Art. 2º - Cada UMEAH tem como atribuição promover o atendimento educacional às crianças em idade escolar que se encontram em situação de internação, atendimento ambulatorial ou domiciliar, promovido pelo Sistema Municipal de Saúde.

Parágrafo Único - O atendimento educacional às crianças de que trata o caput deste artigo será realizado na modalidade de atendimento domiciliar, mediante avaliação a ser realizada pela Secretaria Municipal de Educação, ficando administrativa e pedagogicamente vinculada à UMEAH mais próxima da residência da criança atendida.

Art. 3º A Secretaria Municipal de Educação deverá estabelecer as diretrizes didático-pedagógicas para o funcionamento da UMEAH.

§ 1º. Cada UMEAH construirá seu Projeto Pedagógico, em consonância com as diretrizes didático-pedagógicas de que trata o caput deste artigo

§ 2º. Cada UMEAH terá seu funcionamento regido por Regimento Escolar, próprio a ser instituído pela Secretaria Municipal de Educação em parceria com a Secretaria Municipal de Saúde.

Art. 4º Aos servidores designados para exercício na UMEAH ou para o atendimento educacional domiciliar, em efetivo exercício da função, ficam assegurados todos os direitos e garantias atinentes ao profissional que desempenha atividades de magistério, bem como aqueles direitos que possa adquirir em função do exercício profissional em ambiente hospitalar.

Art. 5º- A Secretaria Municipal de Educação deve garantir os recursos materiais e financeiros, bem como a lotação dos servidores necessários ao pleno funcionamento de cada UMEAH.
Parágrafo Único - A equipe docente e a equipe gestora de cada UMEAH serão compostas por profissionais de educação do quadro efetivo da Secretaria Municipal de Educação, que tenham habilitação ou formação em serviço que atenda às necessidades da demanda pedagógica.

Art. 6º A municipalidade terá o prazo de 12 meses a contar da publicação desta Lei para atender às suas determinações.

Art. 7º A presente Lei entra em vigor na data de sua publicação, revogando-se todas as atribuições em contrário.

......................, .............de.................de.....................

Prefeito







Bibliografia consultada:

AROSA, Armando C. e SCHILKE, Ana Lucia (orgs).
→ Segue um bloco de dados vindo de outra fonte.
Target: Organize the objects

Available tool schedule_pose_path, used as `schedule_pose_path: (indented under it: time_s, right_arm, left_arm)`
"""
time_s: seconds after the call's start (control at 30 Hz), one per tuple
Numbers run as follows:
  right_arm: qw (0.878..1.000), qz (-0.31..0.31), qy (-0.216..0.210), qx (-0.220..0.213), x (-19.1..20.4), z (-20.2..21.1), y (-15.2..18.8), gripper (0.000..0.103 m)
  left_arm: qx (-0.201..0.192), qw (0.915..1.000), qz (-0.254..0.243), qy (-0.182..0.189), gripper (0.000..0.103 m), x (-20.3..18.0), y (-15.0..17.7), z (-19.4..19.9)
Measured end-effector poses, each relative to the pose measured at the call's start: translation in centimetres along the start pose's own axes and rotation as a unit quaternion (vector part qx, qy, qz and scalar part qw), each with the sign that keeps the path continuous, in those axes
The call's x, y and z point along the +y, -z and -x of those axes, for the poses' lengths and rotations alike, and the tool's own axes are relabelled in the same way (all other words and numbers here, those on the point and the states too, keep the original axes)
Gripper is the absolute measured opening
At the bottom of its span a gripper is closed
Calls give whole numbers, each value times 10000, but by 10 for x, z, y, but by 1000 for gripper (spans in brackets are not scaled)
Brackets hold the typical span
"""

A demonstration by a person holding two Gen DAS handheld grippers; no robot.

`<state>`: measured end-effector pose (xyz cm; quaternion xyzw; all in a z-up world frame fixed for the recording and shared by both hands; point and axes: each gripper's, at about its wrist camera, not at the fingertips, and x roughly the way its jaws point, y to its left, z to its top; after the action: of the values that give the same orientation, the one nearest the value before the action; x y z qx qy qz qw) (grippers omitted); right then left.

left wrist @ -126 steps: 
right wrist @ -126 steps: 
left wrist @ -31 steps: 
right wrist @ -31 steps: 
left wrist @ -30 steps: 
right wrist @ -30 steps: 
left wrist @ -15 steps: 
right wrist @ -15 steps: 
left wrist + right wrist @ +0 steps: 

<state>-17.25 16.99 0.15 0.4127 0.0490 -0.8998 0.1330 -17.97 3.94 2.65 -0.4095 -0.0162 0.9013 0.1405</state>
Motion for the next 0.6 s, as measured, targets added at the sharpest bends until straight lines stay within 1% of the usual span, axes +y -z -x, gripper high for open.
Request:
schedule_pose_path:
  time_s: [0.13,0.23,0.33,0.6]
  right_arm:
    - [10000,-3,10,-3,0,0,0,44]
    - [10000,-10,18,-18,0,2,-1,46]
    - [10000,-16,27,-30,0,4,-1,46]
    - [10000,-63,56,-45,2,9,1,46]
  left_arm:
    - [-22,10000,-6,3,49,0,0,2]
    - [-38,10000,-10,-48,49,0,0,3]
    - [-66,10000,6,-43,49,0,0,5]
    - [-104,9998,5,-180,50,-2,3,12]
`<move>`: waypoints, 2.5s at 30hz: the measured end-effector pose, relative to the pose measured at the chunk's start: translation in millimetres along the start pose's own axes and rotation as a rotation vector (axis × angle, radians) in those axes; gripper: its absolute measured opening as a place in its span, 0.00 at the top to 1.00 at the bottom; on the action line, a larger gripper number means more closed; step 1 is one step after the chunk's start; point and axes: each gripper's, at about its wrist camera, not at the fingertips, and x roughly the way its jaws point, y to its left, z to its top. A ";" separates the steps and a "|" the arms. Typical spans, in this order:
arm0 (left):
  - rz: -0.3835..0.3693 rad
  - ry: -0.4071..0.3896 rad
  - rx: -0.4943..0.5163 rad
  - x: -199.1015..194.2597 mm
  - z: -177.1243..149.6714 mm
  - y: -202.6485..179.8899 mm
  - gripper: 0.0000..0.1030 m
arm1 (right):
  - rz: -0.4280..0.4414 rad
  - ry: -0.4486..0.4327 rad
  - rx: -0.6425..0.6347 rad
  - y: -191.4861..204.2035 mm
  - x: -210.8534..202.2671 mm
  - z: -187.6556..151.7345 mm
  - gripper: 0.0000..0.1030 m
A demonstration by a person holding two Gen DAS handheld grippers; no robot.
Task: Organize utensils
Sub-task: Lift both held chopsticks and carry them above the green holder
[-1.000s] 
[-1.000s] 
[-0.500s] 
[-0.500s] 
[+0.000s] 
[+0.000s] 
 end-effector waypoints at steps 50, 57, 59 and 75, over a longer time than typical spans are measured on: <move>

A escola no hospital: espaço de experiências emancipadoras. Niterói: Intertexto, 2007.
__________ Quando a escola é no hospital. Niterói: Intertexto, 2008.

BRASIL. Constituição Federal. Disponível em http://www.planalto.gov.br/ccivil_03/constituicao/Constituiçao_Compilado.htm

_________Lei nº 9.394 de 1996. Disponível em http://www.planalto.gov.br/ccivil_03/LEIS/l9394.htm

_________Lei nº 8.069 de 1990; Disponível em http://www.planalto.gov.br/ccivil/LEIS/L8069.htm

_________ Resolução CNE/CEB Nº 2 de 2001. Disponível em http://portal.mec.gov.br/cne/arquivos/pdf/CEB0201.pdf
_________ Ministério da Educação. Classe hospitalar e atendimento pedagógico domiciliar : estratégias e orientações. / Secretaria de Educação Especial. – Brasília : MEC ; SEESP, 2002.